Sadly, Robinson's performance of Quebec On My Mind during the Ready Or Not
release party at Toronto's Harbourfront Centre on July 16, 2005 would be his
last. The Fort Worth-born tenor saxophonist with the room-filling sound died
of a heart attack at home in Ottawa less than a month later. He'll be missed.
The wonderfully warm sound of Robinson's saxophone is elegantly employed on Sadik Hakim's Greek Street which the ground-floor bop pianist composed as part of his strikingly modern London Suite inspired by a trip to Merry Olde England. Who would've thought the Charlie Parker and Lester Young sideman
could get down like that on a Fender Rhodes?
When Hakim first made the Montreal scene in the early 60s, young vibraphonist Yvan Landry was one of the city's leading exponents of an impressionist approach to modern jazz, based more on the work of Ravel and Debussy than John Cage and Ornette Coleman. Landry's beard-stroking third stream inclinations aside, his ass-kicking crew weren't against breaking a sweat on the bandstand as indicated by their seriously swinging live overhaul of Jean-Pierre Ferland's romantic ballad Ton Visage from 1962 which kicks off this collection.
By contrast, the beautifully tender rendition of Ferland's classic by Toronto singer/pianist Elizabeth Shepherd (which we've included as a bonus
track) is much closer to the tone and tempo that the Celebrated Canadian
composer had in mind when he wrote it. Sheppard's version not only shows why Ton Visage remains among Ferland's most beloved songs, it also gives notice of a very promising young jazz artist on the verge of breaking big. Watch
for her Do Right! debut to hit the streets in July.
From one of Toronto's hottest new piano talents we go next to an elder statesmen of the city's downtown scene, Bernie Senensky who has been a
fixture in Toronto clubs and hotel lounges since moving from his Winnipeg
hometown in September 1968. The exquisitely ebullient Beloved Gift written by
Senensky after the birth of his son Doron captures the somewhat staid piano
man grooving hard on an electric keyboard like never before or since.
Montreal-born saxophonist Alvinn Pall was also living and working in Toronto
with his sextet in 1974 when he recorded Melancholy as part of his Trudeau
Suite in honor of then Prime Minister Pierre Elliott Trudeau. Although the
downbeat Melancholy might seem out oddly out-of-step with the tenor of the
time since Trudeau had just led his Liberal party to a majority victory in
74, history would show that of Pall's moody evocation may have been a more
accurate reading of Trudeau than anyone might've imagined.
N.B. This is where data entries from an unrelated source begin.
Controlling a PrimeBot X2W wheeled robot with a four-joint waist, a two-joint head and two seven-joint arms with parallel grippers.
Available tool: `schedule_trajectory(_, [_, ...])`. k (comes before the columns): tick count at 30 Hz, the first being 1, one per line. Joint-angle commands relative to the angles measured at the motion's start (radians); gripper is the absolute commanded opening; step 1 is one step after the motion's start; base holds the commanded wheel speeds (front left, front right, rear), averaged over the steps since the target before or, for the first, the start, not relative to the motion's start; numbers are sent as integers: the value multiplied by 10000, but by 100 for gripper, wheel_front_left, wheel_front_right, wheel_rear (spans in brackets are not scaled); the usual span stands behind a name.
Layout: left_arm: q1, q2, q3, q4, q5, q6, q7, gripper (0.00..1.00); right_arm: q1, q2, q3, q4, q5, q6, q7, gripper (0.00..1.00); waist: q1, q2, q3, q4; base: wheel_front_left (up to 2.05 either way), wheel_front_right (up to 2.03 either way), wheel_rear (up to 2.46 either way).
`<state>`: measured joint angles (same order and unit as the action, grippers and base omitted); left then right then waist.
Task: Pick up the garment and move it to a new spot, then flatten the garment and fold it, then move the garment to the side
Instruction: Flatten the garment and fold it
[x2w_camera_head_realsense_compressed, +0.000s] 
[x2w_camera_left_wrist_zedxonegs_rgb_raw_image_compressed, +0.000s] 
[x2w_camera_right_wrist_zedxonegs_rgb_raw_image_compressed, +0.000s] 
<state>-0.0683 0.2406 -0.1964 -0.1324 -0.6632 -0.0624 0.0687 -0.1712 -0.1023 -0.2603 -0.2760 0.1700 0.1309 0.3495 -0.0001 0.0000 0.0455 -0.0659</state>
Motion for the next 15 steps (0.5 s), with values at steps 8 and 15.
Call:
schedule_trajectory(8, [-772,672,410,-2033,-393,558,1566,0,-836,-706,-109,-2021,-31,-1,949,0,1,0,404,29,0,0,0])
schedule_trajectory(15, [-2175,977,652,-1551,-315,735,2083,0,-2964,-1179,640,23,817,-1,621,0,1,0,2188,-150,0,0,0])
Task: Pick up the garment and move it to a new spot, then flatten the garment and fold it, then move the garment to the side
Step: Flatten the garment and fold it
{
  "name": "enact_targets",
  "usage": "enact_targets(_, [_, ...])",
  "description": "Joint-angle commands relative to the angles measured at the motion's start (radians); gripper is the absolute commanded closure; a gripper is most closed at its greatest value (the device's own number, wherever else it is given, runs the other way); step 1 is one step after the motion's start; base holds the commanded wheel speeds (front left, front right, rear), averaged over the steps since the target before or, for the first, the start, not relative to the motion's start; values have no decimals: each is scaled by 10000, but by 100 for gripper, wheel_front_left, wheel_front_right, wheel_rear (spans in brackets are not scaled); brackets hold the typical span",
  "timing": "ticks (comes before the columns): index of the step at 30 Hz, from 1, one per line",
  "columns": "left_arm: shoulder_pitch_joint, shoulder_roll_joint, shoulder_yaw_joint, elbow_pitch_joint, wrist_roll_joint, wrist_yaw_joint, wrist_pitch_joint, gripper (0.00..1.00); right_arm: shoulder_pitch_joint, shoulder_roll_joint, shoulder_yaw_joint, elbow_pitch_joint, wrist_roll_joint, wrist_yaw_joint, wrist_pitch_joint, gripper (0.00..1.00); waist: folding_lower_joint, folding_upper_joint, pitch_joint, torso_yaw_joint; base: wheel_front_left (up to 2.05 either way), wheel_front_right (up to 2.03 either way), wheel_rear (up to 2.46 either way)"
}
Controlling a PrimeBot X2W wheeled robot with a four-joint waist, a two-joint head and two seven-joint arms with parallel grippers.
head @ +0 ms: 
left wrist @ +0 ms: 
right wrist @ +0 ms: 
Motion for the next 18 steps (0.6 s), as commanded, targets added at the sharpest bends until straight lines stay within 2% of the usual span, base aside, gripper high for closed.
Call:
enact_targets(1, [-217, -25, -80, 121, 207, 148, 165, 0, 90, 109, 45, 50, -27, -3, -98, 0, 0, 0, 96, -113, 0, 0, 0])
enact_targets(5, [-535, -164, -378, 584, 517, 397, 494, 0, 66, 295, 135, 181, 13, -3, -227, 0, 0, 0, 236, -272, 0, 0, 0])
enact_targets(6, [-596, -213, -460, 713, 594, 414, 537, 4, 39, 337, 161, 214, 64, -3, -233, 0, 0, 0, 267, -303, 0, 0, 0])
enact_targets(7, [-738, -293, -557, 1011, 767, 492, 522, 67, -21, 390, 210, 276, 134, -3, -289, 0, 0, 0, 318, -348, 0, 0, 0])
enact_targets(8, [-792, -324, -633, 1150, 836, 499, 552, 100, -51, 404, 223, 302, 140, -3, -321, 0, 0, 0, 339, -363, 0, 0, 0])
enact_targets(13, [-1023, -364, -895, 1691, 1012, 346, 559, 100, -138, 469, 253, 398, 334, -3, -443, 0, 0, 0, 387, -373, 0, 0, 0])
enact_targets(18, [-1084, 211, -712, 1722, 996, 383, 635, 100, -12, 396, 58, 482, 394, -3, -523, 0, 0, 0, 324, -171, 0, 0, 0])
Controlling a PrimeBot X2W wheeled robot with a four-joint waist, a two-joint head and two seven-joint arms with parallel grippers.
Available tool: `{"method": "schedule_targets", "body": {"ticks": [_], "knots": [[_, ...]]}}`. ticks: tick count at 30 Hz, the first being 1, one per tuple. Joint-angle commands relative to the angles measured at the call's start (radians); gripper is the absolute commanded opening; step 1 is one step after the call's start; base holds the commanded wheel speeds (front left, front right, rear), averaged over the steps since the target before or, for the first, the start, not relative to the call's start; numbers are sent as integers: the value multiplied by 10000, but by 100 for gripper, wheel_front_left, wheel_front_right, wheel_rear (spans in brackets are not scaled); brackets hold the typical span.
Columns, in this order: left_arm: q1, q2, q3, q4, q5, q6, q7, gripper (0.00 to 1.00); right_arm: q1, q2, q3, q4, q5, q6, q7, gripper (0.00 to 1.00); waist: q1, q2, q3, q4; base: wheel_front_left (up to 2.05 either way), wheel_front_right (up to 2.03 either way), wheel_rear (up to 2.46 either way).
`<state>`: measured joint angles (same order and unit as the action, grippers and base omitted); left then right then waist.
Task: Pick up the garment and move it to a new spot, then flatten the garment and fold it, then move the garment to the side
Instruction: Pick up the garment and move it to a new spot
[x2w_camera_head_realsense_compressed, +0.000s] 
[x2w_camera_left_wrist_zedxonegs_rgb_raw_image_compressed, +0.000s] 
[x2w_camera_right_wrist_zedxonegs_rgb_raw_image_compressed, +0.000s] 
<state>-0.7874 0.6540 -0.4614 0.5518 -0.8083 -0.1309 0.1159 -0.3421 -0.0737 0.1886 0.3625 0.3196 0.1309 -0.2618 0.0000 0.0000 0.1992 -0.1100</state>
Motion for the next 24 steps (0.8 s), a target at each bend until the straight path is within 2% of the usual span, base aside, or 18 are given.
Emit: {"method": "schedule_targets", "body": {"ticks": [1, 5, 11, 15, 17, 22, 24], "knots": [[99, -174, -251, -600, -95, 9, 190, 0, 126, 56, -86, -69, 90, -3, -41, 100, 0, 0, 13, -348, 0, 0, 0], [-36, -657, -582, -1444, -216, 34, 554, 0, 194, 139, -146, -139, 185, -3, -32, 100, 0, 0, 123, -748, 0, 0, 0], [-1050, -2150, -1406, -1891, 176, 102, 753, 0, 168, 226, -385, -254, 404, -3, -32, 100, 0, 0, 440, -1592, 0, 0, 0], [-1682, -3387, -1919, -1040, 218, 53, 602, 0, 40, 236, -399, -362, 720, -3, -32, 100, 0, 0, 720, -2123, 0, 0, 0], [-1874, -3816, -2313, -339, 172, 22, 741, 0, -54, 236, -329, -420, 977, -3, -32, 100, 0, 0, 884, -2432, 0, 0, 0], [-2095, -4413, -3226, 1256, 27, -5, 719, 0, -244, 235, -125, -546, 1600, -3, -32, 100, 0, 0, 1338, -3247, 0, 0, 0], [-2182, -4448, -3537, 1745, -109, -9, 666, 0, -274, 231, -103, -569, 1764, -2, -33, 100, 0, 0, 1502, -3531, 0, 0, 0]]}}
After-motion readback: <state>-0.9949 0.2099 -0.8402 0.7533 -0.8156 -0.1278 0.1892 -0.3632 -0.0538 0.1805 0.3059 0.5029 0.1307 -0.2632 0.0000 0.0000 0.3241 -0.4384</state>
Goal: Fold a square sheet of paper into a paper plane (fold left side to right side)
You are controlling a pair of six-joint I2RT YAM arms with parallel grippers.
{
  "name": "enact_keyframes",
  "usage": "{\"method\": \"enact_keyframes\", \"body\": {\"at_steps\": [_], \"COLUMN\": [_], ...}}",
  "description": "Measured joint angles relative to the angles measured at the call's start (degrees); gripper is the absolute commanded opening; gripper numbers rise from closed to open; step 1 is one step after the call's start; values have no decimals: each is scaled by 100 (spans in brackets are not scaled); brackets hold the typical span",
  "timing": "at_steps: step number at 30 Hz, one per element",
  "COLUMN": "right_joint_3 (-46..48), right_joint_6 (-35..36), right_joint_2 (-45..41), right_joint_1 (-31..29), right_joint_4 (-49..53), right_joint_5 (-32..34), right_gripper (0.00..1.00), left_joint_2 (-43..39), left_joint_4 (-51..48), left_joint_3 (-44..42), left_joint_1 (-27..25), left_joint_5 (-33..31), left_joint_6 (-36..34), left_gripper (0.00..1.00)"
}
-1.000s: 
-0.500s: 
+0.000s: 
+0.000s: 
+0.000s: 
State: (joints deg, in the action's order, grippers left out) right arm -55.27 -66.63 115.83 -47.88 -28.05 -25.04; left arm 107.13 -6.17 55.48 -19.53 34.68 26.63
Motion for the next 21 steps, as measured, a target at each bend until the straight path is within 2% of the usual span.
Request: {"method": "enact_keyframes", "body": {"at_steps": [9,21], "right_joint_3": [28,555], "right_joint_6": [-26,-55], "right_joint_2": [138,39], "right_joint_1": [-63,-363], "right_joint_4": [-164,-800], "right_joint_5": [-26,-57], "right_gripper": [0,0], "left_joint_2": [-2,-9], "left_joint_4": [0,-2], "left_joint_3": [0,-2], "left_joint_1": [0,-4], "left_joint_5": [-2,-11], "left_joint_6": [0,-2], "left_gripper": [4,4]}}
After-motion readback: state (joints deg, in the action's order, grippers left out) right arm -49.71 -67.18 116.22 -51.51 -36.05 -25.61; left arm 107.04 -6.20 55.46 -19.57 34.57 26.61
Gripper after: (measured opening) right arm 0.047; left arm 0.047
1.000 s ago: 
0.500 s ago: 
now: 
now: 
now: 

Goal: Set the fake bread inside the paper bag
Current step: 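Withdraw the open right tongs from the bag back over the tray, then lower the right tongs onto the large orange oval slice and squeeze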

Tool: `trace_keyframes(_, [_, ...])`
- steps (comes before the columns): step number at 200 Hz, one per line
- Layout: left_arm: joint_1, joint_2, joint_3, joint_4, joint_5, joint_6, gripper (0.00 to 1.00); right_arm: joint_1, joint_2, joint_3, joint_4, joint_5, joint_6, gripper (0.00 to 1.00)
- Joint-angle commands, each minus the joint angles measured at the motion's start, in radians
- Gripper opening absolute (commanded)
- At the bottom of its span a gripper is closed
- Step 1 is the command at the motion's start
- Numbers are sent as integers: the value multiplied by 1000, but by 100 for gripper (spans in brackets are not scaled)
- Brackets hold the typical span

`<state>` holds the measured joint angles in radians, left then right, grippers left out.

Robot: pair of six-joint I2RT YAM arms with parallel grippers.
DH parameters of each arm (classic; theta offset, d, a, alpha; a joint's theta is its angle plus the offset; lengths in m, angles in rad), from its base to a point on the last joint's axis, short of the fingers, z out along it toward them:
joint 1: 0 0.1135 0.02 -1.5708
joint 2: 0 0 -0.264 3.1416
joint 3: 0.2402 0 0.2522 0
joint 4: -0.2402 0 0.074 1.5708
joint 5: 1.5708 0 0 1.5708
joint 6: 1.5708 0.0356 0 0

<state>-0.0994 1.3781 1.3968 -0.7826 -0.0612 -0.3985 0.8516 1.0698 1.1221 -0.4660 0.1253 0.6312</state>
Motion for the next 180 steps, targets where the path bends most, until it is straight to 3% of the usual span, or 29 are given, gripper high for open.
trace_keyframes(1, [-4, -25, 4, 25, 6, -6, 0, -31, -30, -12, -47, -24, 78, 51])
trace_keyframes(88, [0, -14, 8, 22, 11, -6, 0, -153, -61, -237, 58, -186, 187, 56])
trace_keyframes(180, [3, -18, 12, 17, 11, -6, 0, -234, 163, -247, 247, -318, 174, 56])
It was around that same time that pianist Ted Moses, who'd come to Toronto
from Oklahoma along with then partner Kathryn Moses a few years earlier, was
engaging in jam sessions with musicians like bassist Rick Homme and drummer Terry Clarke. Before the rock solid rhythm section of Homme and Clarke backed Kathryn on her scat sizzler Ready Or Not, they provided the muscle behind the Ted Moses Quintet's dynamic Hidden Strength.
Meanwhile, out on the West Coast, Vancouver guitarist Alan Sharpe and his
Sunship Ensemble were throwing down with Japan's Electric Ninja Group for
the CBC's fabulous Pacific Rim split LP that's become the most pricey collectible of the RCI series. It was those heady sessions in 74 that produced Sunship's awesome Atlantis Rising which stands as one of their high-water marks.